*** Opening Data provided ***

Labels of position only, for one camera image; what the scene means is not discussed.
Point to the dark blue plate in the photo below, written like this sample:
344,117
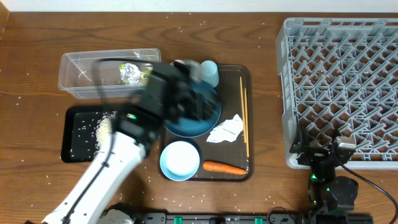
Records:
188,128

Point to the clear plastic bin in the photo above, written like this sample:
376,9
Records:
88,75

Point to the light blue bowl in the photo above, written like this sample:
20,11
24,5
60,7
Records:
179,161

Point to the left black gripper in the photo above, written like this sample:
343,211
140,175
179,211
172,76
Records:
200,98

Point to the wooden chopstick left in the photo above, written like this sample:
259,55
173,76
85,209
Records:
243,108

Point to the orange carrot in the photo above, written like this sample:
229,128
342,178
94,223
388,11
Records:
222,168

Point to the wooden chopstick right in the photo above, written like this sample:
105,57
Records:
246,121

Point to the black waste tray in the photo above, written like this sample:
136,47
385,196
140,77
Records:
79,137

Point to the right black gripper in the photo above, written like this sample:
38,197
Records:
314,154

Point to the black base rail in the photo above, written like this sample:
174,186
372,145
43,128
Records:
125,214

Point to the light blue plastic cup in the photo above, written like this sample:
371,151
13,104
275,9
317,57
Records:
209,73

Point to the dark brown serving tray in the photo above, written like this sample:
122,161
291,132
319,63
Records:
235,80

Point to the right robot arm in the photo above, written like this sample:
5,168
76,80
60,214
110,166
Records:
333,196

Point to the wooden chopstick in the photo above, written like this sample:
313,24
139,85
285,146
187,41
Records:
246,121
243,108

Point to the grey dishwasher rack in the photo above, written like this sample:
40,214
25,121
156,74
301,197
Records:
341,74

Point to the pile of white rice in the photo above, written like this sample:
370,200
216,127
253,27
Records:
103,129

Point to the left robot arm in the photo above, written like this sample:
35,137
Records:
168,95

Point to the white plastic cup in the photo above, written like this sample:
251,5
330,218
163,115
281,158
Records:
194,68

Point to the foil snack wrapper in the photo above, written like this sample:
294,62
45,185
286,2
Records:
132,74

*** Closing Data provided ***

Aim of the task: Look over the records. Copy the lines that include the word "right".

Answer:
Point to the wooden chopstick right in the photo above, written like this sample:
Point to the right black gripper in the photo above, written like this sample:
Point to the right robot arm in the photo above, written like this sample:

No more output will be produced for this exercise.